The CDC is recommending single, lifetime polio vaccine boosters for certain groups of people who are particularly high-risk for contracting the virus. That includes people traveling to countries with higher risk of transmission, people working in labs or healthcare settings who handle specimens containing the virus, and people (including healthcare workers) who treat or have close contact with polio patients. If you think you may qualify for a polio booster, give your doctor a call.

“The anti-vaccine movement has dissuaded many people for a number of years from vaccinating their children,” Haseltine says, noting that the U.S. vaccination rate ranges from less than half to more than 90%, depending on where you are. “[Due to] the success of the anti-vaccine movement, we see large portions of the population, especially those 30 and younger, at risk.”

Can I still travel?

A polio outbreak should not stop you from traveling. As long as you take all the precautions — getting fully vaccinated or getting a booster if you need one, and staying away from contaminated water — you should be perfectly fine. If you’re going to be in close contact with people who are coughing or sneezing, consider wearing a mask.

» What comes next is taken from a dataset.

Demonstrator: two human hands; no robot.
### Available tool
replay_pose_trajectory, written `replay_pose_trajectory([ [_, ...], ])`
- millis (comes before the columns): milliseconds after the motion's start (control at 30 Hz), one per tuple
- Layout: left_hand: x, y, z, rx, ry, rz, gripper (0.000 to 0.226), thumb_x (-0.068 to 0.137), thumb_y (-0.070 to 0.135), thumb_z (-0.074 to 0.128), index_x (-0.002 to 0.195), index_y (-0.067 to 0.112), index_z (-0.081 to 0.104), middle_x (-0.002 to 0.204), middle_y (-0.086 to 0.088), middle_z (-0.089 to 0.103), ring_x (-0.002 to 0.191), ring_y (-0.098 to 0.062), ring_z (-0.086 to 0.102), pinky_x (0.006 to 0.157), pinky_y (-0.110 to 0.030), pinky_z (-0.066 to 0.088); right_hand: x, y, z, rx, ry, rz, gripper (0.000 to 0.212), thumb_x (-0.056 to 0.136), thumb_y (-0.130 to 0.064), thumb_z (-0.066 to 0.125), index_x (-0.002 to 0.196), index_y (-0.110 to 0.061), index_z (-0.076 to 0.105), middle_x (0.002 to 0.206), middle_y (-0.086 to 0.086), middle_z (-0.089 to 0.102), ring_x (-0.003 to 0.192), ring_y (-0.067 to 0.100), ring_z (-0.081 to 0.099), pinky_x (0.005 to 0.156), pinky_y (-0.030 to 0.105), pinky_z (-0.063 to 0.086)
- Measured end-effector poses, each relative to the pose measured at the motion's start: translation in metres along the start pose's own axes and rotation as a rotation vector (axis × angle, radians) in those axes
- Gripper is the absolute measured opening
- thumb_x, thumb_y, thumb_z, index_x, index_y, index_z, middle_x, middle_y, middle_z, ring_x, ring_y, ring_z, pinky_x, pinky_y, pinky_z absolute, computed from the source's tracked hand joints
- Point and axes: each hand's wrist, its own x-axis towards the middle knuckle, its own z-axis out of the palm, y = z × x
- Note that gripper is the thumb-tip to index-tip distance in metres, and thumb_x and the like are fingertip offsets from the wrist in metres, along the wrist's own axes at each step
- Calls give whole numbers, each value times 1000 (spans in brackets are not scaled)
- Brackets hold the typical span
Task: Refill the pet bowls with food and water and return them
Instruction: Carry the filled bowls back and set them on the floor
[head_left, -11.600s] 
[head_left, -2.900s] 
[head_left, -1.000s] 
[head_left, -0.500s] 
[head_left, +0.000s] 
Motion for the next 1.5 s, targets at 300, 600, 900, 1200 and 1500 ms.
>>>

Could this become another pandemic?

According to Haseltine, we’re already at epidemic level — meaning a large number of cases have broken out in a community. To reach pandemic levels, it would have to be widespread around the world. And, unfortunately, that is a possibility. “In the United States, we can expect continued unchecked spread of the virus as a result of vaccine reticence in large segments of the population,” Haseltine said. “This is likely to result in a nationwide spread of infectious poliovirus and many additional cases of paralysis, particularly in those under 30 and in other countries and regions with low polio vaccination rates. This unfortunate situation was entirely avoidable if populations had adhered to recommended childhood vaccine policies.”